━━ Data to examine
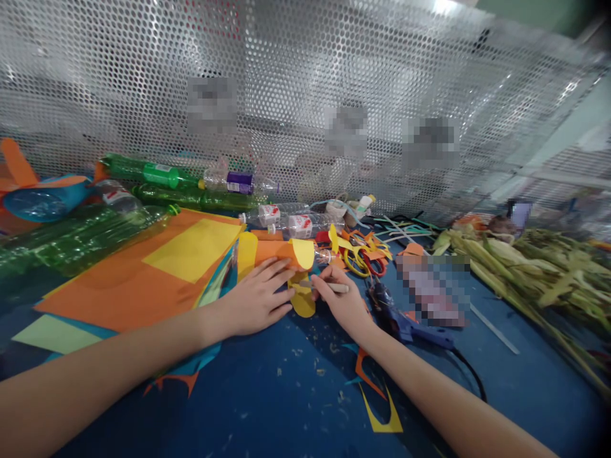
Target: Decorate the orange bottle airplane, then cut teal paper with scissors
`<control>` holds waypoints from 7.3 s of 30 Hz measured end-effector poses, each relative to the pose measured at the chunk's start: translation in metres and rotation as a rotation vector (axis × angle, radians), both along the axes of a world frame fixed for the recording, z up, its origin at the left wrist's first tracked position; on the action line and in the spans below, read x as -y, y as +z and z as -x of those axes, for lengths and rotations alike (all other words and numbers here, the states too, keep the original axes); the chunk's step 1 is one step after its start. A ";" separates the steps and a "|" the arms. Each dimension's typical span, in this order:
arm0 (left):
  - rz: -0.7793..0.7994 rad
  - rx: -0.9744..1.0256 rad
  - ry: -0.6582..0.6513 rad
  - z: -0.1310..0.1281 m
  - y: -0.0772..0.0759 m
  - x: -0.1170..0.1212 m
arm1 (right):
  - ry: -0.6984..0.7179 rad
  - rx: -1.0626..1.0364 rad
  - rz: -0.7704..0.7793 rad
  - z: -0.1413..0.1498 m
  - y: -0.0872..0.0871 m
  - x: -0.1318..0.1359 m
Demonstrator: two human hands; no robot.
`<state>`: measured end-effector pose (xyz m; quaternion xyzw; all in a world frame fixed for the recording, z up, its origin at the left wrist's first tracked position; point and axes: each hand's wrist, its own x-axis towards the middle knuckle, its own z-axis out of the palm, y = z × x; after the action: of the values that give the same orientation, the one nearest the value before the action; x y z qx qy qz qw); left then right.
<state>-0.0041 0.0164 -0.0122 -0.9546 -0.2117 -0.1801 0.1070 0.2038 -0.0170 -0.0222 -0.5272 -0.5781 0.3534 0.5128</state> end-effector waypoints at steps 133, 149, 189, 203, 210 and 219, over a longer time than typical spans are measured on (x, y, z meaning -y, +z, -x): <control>0.016 0.005 -0.017 0.000 0.003 0.001 | -0.028 0.201 -0.042 0.005 0.002 0.001; 0.042 -0.012 -0.009 0.000 0.007 0.002 | -0.141 -0.053 -0.029 0.000 0.005 -0.002; 0.065 -0.003 -0.019 -0.001 0.006 0.002 | -0.083 0.086 0.022 0.000 0.003 -0.002; 0.091 -0.038 -0.043 -0.001 0.006 0.002 | -0.073 0.077 0.021 0.000 0.004 -0.002; 0.066 -0.063 -0.043 -0.002 0.005 0.002 | -0.045 0.049 0.031 0.001 0.005 -0.001; 0.071 -0.075 -0.052 -0.002 0.005 0.001 | -0.035 0.040 0.025 0.002 0.005 -0.001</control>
<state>-0.0024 0.0154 -0.0077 -0.9691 -0.1889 -0.1392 0.0765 0.2022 -0.0155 -0.0169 -0.5507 -0.5746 0.3406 0.5006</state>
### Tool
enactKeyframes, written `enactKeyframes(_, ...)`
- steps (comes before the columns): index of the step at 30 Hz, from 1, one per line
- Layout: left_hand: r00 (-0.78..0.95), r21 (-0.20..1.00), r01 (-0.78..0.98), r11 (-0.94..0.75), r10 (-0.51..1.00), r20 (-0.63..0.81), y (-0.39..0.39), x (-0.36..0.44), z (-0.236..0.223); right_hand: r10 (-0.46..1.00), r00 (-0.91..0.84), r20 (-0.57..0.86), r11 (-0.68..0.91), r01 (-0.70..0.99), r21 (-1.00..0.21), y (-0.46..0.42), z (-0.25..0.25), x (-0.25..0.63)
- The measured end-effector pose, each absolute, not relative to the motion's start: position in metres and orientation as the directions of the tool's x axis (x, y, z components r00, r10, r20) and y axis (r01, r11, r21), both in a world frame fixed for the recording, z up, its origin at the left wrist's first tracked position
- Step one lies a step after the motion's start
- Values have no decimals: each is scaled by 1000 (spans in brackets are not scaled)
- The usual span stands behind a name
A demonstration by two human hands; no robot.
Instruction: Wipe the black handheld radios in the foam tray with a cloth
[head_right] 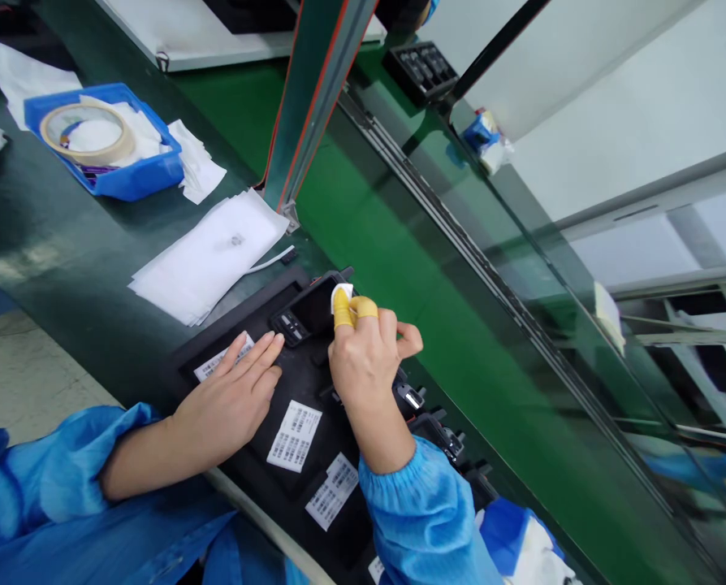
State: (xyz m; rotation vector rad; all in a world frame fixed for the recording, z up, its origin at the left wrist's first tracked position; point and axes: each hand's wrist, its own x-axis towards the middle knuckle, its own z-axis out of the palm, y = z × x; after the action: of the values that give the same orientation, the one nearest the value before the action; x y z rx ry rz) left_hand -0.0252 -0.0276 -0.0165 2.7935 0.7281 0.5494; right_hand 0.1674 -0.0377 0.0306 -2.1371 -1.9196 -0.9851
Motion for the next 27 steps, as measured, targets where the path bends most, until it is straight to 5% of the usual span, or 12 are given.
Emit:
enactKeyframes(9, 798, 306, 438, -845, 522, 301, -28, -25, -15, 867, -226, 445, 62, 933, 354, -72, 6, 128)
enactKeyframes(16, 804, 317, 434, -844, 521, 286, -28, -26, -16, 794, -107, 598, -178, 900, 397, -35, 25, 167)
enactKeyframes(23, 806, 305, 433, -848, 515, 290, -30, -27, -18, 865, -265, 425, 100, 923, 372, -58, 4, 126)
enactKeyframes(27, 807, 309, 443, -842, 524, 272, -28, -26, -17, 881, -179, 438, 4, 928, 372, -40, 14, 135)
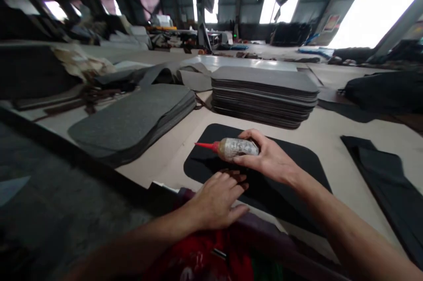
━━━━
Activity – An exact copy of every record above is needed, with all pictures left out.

Problem solution –
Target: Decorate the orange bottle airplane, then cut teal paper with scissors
`<control>` holds waypoints from 7.3 s of 30 Hz measured end-effector poses, each relative to the pose measured at the chunk's start: translation in metres and rotation as a rotation vector (axis × angle, radians), both along the axes of a world frame fixed for the recording, z up, its origin at the left wrist's first tracked position; on the action line and in the spans below, read x as -y, y as +z and z as -x of those axes, for lengths and rotations alike (all other words and numbers here, the states too, keep the original axes); the chunk's step 1 is one step after its start. A ";" separates the steps and a "|" the arms. Each dimension's typical span, in this order:
arm0 (left):
  - rz: -0.7793..0.7994 rad
  - rx: -0.9744..1.0256 rad
  - ry: -0.6582..0.6513 rad
  - z: -0.1310..0.1281 m
  - y: -0.0772..0.0759 m
  - x: -0.1170..0.1212 m
arm1 (right):
  - ry: -0.6984..0.7179 rad
  - rx: -1.0626..1.0364 rad
  - rz: -0.7704..0.7793 rad
  - z: -0.1413..0.1498 m
  - y: -0.0872..0.0871 m
  - x: -0.1318..0.1359 m
Demonstrator: two human hands; no robot.
`<state>`: measured end-effector pose (xyz m; quaternion xyzw; all in a world frame fixed for the recording, z up, its origin at the left wrist's first tracked position; point and axes: each hand's wrist, its own x-axis towards the middle knuckle, its own z-axis out of the palm, y = z × x; after the action: of the values that give the same orientation, the one nearest the value before the action; x y z qx qy qz qw); left then right.
<state>-0.0041 0.0164 -0.0122 -0.9546 -0.2117 -0.1801 0.1070 0.2038 -0.0170 -0.0222 -0.5272 -0.5781 0.3534 0.5128</state> end-effector waypoints at steps 133, 149, 189, 203, 210 and 219, over a longer time than typical spans are measured on (x, y, z meaning -y, +z, -x): <control>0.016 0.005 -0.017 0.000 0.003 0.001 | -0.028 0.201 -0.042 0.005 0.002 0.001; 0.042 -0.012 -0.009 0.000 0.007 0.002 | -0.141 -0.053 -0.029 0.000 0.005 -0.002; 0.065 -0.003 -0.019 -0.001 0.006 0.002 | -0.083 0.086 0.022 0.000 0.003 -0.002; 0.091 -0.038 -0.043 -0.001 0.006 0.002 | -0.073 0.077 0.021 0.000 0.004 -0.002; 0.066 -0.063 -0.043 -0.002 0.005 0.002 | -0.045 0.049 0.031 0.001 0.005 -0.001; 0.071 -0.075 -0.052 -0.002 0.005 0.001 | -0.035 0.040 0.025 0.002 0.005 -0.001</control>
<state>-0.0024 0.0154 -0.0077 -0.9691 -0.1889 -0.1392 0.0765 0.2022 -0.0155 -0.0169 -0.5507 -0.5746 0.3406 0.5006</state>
### Tool
enactKeyframes, written `enactKeyframes(_, ...)`
- steps (comes before the columns): index of the step at 30 Hz, from 1, one per line
- Layout: left_hand: r00 (-0.78..0.95), r21 (-0.20..1.00), r01 (-0.78..0.98), r11 (-0.94..0.75), r10 (-0.51..1.00), r20 (-0.63..0.81), y (-0.39..0.39), x (-0.36..0.44), z (-0.236..0.223); right_hand: r10 (-0.46..1.00), r00 (-0.91..0.84), r20 (-0.57..0.86), r11 (-0.68..0.91), r01 (-0.70..0.99), r21 (-1.00..0.21), y (-0.46..0.42), z (-0.25..0.25), x (-0.25..0.63)
- The measured end-effector pose, each absolute, not relative to the motion's start: position in metres and orientation as the directions of the tool's x axis (x, y, z components r00, r10, r20) and y axis (r01, r11, r21), both in a world frame fixed for the recording, z up, its origin at the left wrist's first tracked position
- Step one lies a step after the motion's start
- Values have no decimals: each is scaled by 1000 (spans in brackets are not scaled)
- The usual span stands behind a name
A demonstration by two human hands; no robot.
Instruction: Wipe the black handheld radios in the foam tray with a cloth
[head_right] 
State: (xyz m; rotation vector rad; all in a world frame fixed for the recording, z up, its origin at the left wrist's first tracked position; point and axes: each hand's wrist, its own x-axis towards the middle knuckle, its own z-axis out of the palm, y = z × x; after the action: of the values that give the same orientation, the one nearest the value before the action; x y z rx ry rz) left_hand -0.0252 -0.0276 -0.0165 2.7935 0.7281 0.5494; right_hand 0.1674 -0.0377 0.0306 -2.1371 -1.9196 -0.9851
Motion for the next 27 steps, as measured, targets where the path bends most, until it is straight to 5% of the usual span, or 12 are given.
Emit:
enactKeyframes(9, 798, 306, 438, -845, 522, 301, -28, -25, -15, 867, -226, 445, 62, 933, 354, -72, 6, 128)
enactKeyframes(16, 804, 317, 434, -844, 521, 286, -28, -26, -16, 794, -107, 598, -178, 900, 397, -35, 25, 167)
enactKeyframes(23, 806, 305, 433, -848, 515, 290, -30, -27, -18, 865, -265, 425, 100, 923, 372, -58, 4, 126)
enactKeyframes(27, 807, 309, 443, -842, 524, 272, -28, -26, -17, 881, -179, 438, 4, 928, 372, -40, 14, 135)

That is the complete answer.